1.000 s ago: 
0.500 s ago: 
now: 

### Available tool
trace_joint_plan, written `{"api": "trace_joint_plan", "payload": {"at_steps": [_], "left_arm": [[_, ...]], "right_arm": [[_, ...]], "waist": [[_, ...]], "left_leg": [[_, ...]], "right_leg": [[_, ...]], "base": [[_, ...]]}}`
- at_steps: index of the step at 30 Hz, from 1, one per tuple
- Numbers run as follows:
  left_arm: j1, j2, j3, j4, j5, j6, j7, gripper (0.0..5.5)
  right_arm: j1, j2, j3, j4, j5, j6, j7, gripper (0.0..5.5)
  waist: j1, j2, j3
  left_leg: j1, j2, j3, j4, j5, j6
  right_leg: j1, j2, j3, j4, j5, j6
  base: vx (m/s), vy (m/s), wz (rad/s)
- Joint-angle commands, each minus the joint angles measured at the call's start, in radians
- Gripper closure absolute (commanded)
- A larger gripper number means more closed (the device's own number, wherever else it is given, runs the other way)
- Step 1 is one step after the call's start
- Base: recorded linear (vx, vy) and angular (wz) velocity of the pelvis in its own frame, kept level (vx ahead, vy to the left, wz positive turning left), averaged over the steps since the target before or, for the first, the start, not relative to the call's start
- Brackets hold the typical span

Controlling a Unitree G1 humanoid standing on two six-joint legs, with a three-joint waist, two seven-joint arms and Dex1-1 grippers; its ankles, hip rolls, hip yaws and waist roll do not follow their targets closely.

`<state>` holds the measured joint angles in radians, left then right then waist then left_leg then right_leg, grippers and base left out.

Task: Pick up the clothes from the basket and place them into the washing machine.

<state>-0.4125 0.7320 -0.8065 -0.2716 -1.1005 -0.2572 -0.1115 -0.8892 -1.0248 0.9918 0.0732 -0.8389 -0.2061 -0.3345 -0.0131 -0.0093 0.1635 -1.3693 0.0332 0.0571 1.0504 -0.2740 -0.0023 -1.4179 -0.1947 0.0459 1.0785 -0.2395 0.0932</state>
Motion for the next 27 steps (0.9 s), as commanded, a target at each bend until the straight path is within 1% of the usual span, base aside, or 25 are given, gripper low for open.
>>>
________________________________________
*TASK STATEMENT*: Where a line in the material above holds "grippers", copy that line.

*TASK RESULT*:
Controlling a Unitree G1 humanoid standing on two six-joint legs, with a three-joint waist, two seven-joint arms and Dex1-1 grippers; its ankles, hip rolls, hip yaws and waist roll do not follow their targets closely.
`<state>` holds the measured joint angles in radians, left then right then waist then left_leg then right_leg, grippers and base left out.

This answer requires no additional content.